_What you should do_
Nothing but the lines from the one containing "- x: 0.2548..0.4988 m" through the final line of the data should be repeated, and each must be exact.

_Raw data_
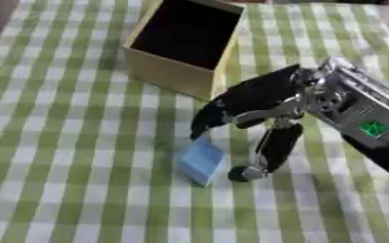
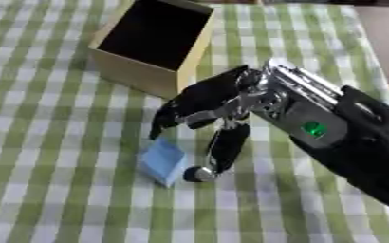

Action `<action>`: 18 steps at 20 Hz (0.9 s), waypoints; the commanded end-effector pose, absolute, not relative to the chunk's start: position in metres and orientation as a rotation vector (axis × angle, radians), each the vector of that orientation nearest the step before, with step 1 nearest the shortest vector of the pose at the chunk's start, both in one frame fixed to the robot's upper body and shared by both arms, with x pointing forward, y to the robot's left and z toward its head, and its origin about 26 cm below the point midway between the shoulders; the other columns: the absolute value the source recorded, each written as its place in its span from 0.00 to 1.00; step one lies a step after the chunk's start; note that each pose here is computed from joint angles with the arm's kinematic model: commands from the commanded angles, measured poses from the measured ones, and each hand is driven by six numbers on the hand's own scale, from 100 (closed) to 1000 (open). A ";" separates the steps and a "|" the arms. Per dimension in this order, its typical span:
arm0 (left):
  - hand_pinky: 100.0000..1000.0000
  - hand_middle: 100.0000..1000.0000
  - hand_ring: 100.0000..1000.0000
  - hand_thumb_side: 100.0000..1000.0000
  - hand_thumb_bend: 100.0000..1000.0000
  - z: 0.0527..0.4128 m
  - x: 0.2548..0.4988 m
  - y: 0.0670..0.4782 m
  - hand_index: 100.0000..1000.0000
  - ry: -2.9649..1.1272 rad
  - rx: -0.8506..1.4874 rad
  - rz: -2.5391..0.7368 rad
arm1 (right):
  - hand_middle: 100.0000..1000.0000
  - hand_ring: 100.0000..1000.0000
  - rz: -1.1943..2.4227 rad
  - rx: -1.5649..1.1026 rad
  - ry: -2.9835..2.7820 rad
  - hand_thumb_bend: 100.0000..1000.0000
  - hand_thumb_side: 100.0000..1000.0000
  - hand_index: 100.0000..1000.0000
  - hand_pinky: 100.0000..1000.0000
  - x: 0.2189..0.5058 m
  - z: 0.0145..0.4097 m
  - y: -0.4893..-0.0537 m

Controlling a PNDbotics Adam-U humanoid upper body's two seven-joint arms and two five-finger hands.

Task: Pick up objects on the table and place them in the box.

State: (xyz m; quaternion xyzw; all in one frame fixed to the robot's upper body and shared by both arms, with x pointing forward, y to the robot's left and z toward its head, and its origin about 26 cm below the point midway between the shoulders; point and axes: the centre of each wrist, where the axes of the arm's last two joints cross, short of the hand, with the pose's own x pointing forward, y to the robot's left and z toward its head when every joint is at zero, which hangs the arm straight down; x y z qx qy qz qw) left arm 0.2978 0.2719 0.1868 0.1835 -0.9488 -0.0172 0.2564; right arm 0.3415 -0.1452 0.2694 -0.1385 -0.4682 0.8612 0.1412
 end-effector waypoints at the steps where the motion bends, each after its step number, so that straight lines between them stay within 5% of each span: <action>1: 0.63 0.60 0.65 0.56 0.18 0.194 0.296 0.271 0.68 -2.603 0.492 -0.051 | 0.91 0.95 2.494 -0.403 -1.365 0.22 0.45 0.95 0.87 0.341 0.275 -0.142; 18: 0.63 0.60 0.64 0.57 0.17 0.194 0.296 0.269 0.68 -2.604 0.483 -0.041 | 0.91 0.95 2.486 -0.446 -1.357 0.21 0.46 0.95 0.87 0.358 0.254 -0.139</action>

_Your response_
  - x: 0.2548..0.4988 m
  - y: 0.0670..0.4782 m
  - hand_index: 100.0000..1000.0000
  - ry: -2.9649..1.1272 rad
  - rx: -0.8506..1.4874 rad
  - rz: -2.5391..0.7368 rad
arm1 (right):
  - hand_middle: 100.0000..1000.0000
  - hand_ring: 100.0000..1000.0000
  - rz: -1.1943..2.4227 rad
  - rx: -1.5649..1.1026 rad
  - ry: -2.9835..2.7820 rad
  - hand_thumb_bend: 100.0000..1000.0000
  - hand_thumb_side: 100.0000..1000.0000
  - hand_index: 100.0000..1000.0000
  - hand_pinky: 100.0000..1000.0000
  - x: 0.2189..0.5058 m
  - z: 0.0145..0.4097 m
  - y: -0.4893..-0.0537 m

Controlling a PNDbotics Adam-U humanoid upper body's two seven-joint arms and two five-finger hands.

Task: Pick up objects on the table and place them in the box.

State: (xyz m; quaternion xyzw; all in one frame fixed to the robot's upper body and shared by both arms, with x pointing forward, y to the robot's left and z toward its head, and its origin about 26 cm below the point midway between the shoulders; point and axes: the centre of each wrist, where the axes of the arm's last two joints cross, short of the hand, with the pose's own x pointing forward, y to the robot's left and z toward its head when every joint is at zero, which hangs the arm straight down; x y z qx qy qz qw) left arm 0.2978 0.2719 0.1868 0.1835 -0.9488 -0.0172 0.2564; right arm 0.3415 -0.1452 0.2694 -0.1385 -0.4682 0.8612 0.1412
 end-effector waypoints at the steps where the motion bends, each after its step number, so that straight lines between them stay within 5% of each span: <action>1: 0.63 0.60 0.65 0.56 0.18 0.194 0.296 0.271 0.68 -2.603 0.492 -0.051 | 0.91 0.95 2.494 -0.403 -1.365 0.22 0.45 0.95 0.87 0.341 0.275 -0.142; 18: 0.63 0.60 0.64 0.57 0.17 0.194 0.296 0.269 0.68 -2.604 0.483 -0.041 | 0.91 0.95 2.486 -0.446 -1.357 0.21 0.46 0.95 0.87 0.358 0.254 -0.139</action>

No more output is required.